*WHAT TO WORK ON*. Would you write out each line of the material below exactly, skipping every picture?

+++ COLLECTED DATA

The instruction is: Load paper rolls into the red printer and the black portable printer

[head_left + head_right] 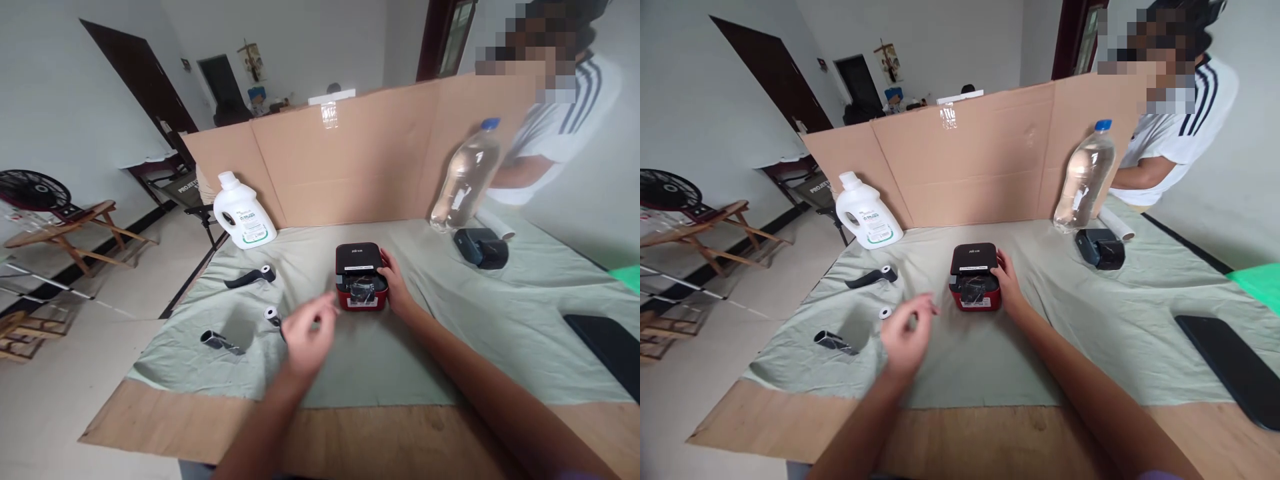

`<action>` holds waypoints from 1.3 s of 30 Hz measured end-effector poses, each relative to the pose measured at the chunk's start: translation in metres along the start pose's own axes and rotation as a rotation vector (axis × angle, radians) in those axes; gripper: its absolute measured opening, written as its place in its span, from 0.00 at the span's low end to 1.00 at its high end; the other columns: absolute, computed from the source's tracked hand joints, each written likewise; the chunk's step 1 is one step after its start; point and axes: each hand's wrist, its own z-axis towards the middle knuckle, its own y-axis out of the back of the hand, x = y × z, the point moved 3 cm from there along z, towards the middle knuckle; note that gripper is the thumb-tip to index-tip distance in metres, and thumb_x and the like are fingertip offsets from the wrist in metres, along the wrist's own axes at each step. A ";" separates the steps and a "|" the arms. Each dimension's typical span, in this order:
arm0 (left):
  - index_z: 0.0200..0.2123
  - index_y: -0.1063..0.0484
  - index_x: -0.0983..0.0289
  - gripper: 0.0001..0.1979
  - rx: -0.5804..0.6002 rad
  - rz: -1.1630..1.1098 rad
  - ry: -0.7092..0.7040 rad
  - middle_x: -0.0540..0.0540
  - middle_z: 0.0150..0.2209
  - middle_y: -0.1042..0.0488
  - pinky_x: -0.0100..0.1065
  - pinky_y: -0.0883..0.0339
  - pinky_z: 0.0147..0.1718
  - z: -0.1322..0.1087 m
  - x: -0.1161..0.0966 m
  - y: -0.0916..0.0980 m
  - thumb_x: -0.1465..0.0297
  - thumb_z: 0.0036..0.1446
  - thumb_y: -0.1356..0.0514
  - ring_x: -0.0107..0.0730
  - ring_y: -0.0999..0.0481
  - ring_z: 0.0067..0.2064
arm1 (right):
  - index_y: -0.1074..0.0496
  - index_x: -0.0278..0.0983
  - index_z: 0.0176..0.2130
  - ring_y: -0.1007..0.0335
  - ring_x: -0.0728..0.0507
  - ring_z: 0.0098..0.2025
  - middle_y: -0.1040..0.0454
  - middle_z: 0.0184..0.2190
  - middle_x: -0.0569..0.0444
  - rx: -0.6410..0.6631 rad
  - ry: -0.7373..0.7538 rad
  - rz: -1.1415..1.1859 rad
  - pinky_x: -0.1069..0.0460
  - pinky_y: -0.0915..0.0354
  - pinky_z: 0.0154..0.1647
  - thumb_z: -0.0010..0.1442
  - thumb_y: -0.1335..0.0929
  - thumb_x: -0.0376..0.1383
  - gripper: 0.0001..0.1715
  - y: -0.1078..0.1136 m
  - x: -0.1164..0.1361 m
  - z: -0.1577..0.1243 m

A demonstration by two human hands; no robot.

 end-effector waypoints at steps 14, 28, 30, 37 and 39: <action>0.52 0.22 0.63 0.23 1.060 0.833 0.212 0.60 0.54 0.21 0.37 0.33 0.53 0.105 0.205 0.049 0.75 0.56 0.46 0.43 0.23 0.52 | 0.51 0.40 0.71 0.45 0.40 0.71 0.42 0.71 0.47 -0.032 0.065 0.060 0.41 0.41 0.67 0.62 0.42 0.46 0.42 -0.003 -0.027 0.008; 0.51 0.22 0.60 0.25 0.849 0.775 0.676 0.54 0.35 0.18 0.32 0.32 0.31 0.079 0.160 0.159 0.53 0.58 0.44 0.35 0.22 0.28 | 0.36 0.48 0.62 0.39 0.36 0.66 0.32 0.63 0.54 -0.070 0.127 0.299 0.36 0.42 0.70 0.60 0.34 0.47 0.32 -0.002 -0.036 0.012; 0.49 0.21 0.60 0.25 0.838 0.797 0.727 0.52 0.28 0.20 0.32 0.33 0.30 0.066 0.154 0.157 0.51 0.57 0.43 0.36 0.22 0.27 | 0.34 0.48 0.61 0.38 0.36 0.65 0.31 0.61 0.54 -0.079 0.138 0.352 0.35 0.43 0.70 0.58 0.33 0.46 0.31 -0.003 -0.039 0.014; 0.38 0.18 0.59 0.21 0.782 0.890 0.775 0.55 0.23 0.21 0.33 0.36 0.30 0.050 0.157 0.136 0.51 0.57 0.43 0.44 0.20 0.32 | 0.34 0.49 0.59 0.37 0.37 0.65 0.30 0.61 0.55 -0.082 0.132 0.356 0.34 0.44 0.71 0.58 0.33 0.44 0.30 -0.002 -0.041 0.016; 0.35 0.19 0.60 0.19 0.735 0.833 0.824 0.55 0.22 0.22 0.33 0.35 0.30 0.051 0.161 0.133 0.53 0.57 0.42 0.44 0.20 0.32 | 0.34 0.49 0.59 0.38 0.37 0.66 0.30 0.61 0.55 -0.075 0.141 0.347 0.34 0.44 0.70 0.58 0.33 0.44 0.30 -0.002 -0.041 0.016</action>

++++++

*TASK RESULT*.
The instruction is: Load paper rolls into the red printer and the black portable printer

[head_left + head_right] 

`<action>` holds waypoints from 1.3 s of 30 Hz measured end-effector poses, each relative to the pose measured at the chunk's start: translation in metres along the start pose's own axes and rotation as a rotation vector (axis × angle, radians) in those axes; gripper: its absolute measured opening, written as its place in its span, from 0.00 at the span's low end to 1.00 at its high end; the other columns: absolute, computed from the source's tracked hand joints, each written likewise; the chunk's step 1 is one step after its start; point and axes: each hand's wrist, its own z-axis towards the middle knuckle, its own y-axis out of the back of the hand, x = y × z, the point moved 3 cm from there along z, towards the middle knuckle; note that gripper is the thumb-tip to index-tip distance in metres, and thumb_x and the like are fingertip offsets from the wrist in metres, along the wrist's own axes at each step. A ";" separates the steps and a "|" the arms. Each dimension's typical span, in this order:
arm0 (left):
  - index_z: 0.0200..0.2123
  - index_y: -0.1063..0.0484
  - index_x: -0.0983..0.0289
  - gripper: 0.0001..0.1979
  - rx: -0.5804..0.6002 rad
  - rz: -1.1630..1.1098 rad
  - ry: -0.7092..0.7040 rad
  - middle_x: -0.0540..0.0540
  - middle_z: 0.0150..0.2209
  - middle_y: -0.1042..0.0488
  - pinky_x: -0.0100..0.1065
  - pinky_y: -0.0883..0.0339
  - pinky_z: 0.0147..0.1718
  - z: -0.1322..0.1087 m
  - x: -0.1161..0.0966 m
  - y: -0.0916..0.0980 m
  - thumb_x: -0.1465..0.0297
  - thumb_z: 0.0036..0.1446
  - thumb_y: -0.1356..0.0514
  - ring_x: -0.0107..0.0730
  - ring_y: -0.0999..0.0481
  - ring_z: 0.0067..0.2064
arm1 (right):
  - index_y: -0.1074..0.0496
  - index_x: -0.0278..0.0983
  - index_z: 0.0176..0.2130
  - ring_y: -0.1007..0.0335
  - ring_x: -0.0728..0.0507
  - ring_z: 0.0098..0.2025
  - middle_y: -0.1040..0.0454
  - middle_z: 0.0184..0.2190
  - middle_x: -0.0569..0.0444
  - rx: -0.6410..0.6631 rad
  - ry: -0.7373..0.7538 rad
  - rz: -1.1415..1.1859 rad
  - pinky_x: -0.1069..0.0460
  - pinky_y: -0.0915..0.0354
  - pinky_z: 0.0154..0.1647
  - thumb_z: -0.0010..0.1442
  - thumb_y: -0.1335..0.0929
  - thumb_x: -0.0376..0.1383
  - gripper: 0.0001..0.1715
  - y: -0.1078..0.1136 m
  - x: -0.1164..0.1361 m
  - z: -0.1577..0.1243 m

A demonstration by two human hands; no robot.

 end-effector waypoints at steps 14, 28, 30, 37 and 39: <action>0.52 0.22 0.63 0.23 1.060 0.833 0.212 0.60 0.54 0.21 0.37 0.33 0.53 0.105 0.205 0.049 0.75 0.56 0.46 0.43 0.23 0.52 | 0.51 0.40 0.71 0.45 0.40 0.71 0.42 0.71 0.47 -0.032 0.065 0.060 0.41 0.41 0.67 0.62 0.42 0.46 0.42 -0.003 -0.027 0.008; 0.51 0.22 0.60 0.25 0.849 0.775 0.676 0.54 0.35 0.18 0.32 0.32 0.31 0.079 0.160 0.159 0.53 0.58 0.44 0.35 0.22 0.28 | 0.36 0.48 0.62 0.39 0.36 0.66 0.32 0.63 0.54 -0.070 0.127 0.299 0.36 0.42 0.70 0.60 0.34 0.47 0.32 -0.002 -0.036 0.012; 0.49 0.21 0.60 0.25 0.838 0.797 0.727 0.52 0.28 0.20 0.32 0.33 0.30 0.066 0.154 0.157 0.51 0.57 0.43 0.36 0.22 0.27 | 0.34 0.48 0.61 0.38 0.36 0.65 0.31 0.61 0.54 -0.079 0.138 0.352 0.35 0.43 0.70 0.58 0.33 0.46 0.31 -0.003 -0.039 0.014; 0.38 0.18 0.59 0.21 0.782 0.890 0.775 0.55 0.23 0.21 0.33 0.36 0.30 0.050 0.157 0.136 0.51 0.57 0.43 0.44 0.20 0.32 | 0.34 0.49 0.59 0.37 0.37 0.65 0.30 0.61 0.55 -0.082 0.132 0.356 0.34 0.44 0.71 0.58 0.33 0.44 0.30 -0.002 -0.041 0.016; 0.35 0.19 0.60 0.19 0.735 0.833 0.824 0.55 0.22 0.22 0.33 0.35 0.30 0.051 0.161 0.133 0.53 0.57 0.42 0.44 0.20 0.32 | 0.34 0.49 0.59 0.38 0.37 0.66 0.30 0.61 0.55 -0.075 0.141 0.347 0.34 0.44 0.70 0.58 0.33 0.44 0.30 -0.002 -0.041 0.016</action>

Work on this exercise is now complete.